Journalist | Film Critic

Alisa writes about cinema and contemporary culture for The Village, Wonderzine, Afisha, Interview, and GQ. She runs the Youth & Truth film club and lectures on the history of cinema and art. A graduate of the Higher School of Economics and the Manege/MediaArtLab Open School, she has studied at the Royal Academy of Arts in The Hague and Anatoly Osmolovsky’s BAZA Institute.

«The most interesting thing in culture is the conversation about humanity and human beings, about differences between personal and collective experience, about how people grow, change, and turn into new selves. The cinema of recent years makes quite palpable the sense that personal stories are innovative and genuinely captivating compared with commercial cinema’s genre films. Very complicated things are portrayed more convincingly in documentary and socially engaged cinema. They speak in a quiet tone to the audience, making unusual worlds familiar, tangible, and intelligible.

Cinema’s principal quality is creating the impression that viewers can reach out and touch the main characters, live the lives they live, embrace their experience, and look at events with new eyes. I appreciate the curiosity of audiences and their interest in other viewpoints. I look forward to films I have not seen yet expanding my knowledge of the world.
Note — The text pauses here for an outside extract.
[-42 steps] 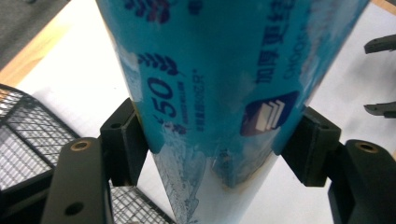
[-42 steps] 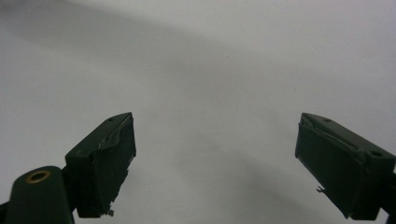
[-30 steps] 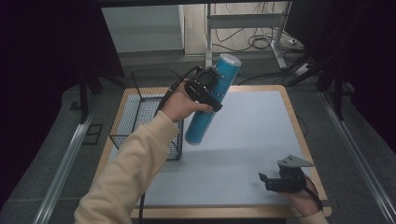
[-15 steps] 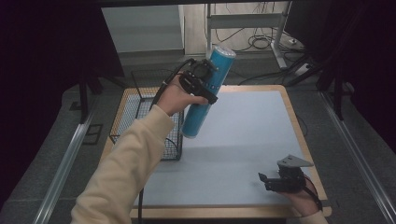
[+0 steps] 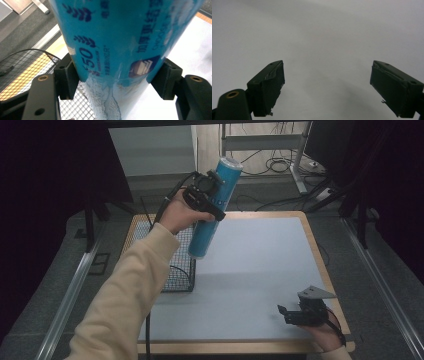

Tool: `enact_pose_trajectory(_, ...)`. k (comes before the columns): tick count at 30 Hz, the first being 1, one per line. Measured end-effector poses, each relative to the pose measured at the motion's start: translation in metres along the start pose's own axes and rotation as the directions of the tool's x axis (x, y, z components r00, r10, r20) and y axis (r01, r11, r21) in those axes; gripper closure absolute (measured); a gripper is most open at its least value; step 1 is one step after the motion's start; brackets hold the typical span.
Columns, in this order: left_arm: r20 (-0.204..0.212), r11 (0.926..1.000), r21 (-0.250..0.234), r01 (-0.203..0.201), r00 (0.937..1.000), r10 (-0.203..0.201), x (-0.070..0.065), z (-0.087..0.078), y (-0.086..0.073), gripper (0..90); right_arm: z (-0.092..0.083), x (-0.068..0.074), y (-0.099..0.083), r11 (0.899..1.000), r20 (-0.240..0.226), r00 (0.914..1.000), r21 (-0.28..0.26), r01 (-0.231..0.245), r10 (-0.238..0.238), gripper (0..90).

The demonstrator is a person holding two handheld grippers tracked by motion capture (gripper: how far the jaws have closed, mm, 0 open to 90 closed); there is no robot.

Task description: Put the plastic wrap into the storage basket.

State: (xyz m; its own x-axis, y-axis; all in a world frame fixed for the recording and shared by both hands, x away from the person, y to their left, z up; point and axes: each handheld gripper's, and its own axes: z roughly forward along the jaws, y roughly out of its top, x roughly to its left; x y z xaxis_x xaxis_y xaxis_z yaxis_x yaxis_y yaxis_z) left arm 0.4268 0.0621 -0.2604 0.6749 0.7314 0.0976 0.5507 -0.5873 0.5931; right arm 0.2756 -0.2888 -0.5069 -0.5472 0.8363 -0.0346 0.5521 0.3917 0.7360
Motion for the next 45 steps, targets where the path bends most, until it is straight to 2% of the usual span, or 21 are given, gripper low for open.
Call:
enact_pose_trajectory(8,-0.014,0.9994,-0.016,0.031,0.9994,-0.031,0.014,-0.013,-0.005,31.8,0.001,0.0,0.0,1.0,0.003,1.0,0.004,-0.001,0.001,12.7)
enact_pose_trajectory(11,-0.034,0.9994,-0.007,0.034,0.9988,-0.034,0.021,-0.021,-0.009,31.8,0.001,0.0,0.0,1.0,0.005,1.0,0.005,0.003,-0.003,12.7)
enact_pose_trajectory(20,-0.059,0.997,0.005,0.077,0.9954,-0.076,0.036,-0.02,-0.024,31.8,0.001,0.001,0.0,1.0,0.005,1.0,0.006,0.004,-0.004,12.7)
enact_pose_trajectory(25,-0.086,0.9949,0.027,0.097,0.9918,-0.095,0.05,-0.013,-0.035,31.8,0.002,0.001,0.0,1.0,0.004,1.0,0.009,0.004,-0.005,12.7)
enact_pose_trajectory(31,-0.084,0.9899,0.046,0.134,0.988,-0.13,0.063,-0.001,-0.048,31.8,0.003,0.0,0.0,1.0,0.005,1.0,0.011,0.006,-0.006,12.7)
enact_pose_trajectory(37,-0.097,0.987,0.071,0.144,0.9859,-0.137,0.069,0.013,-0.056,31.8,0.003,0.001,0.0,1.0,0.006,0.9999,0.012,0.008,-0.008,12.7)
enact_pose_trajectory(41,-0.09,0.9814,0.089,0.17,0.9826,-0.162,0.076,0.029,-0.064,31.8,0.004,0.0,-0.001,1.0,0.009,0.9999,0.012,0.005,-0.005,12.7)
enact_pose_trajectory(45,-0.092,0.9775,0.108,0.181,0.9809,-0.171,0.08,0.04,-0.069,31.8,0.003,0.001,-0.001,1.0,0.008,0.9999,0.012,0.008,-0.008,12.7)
Openness and receptivity are the most valuable human qualities. I think it vital that Russia serve as a venue for events that make us rethink our present and our history, human relations, and the opinions we share with others. The media are chockablock with discrimination and degrading stereotypes about people who are not like us. I support all grassroots cultural efforts to fight these stereotypes.

 

 

 

 

AUGUSTAS ČIČELIS


Programming Director of Kreivės LGBT Film Festival | Activist

Augustus comes from Vilnius, Lithuania, and is a part of Vilnius LGBT* Festival Kreivės. He has an academic background in gender studies and has been involved in LGBT* activism and wider human rights movement for about a decade. Augustas has started to combine his passion for activism and cinema in 2012, joining an LGBT* film festival in Vilnius, which then developed into Kreivės – a wider annual cultural festival, providing a unique space for film screenings, events and community building.

"The importance of Side by Side cannot be overestimated in today’s shifting environments. For years closely following the festival and being fascinated by its development, I am very pleased and honoured to be able to be a small part of it this year."

 

 

 

 

ANASTASIA POSTNIKOVA


Musician | Soloist of Iva Nova

Anastasia is a singer, keyboard player, and percussionist with the band Iva Nova and her own solo project, Aisatsana. She studied philology at the Pskov Pedagogical Institute, and then sociology at St. Petersburg State University before doing a stint as a journalist. Music has been her only pursuit since 2005. Iva Nova has performed at various polystylistic music festivals in Russia and abroad. The group performed at Petersburg’s QueerFest in 2009 and 2011.

"I cannot imagine my life without music, books and movies. They are filled with humanity, its diversity, vastness and mystery, its foolishness, value, and sensitivity, everything that makes us so different and so much the same as people. I look forward to watching the films at Side by Side, because the festival is where you can see movies not often available to a wide audience."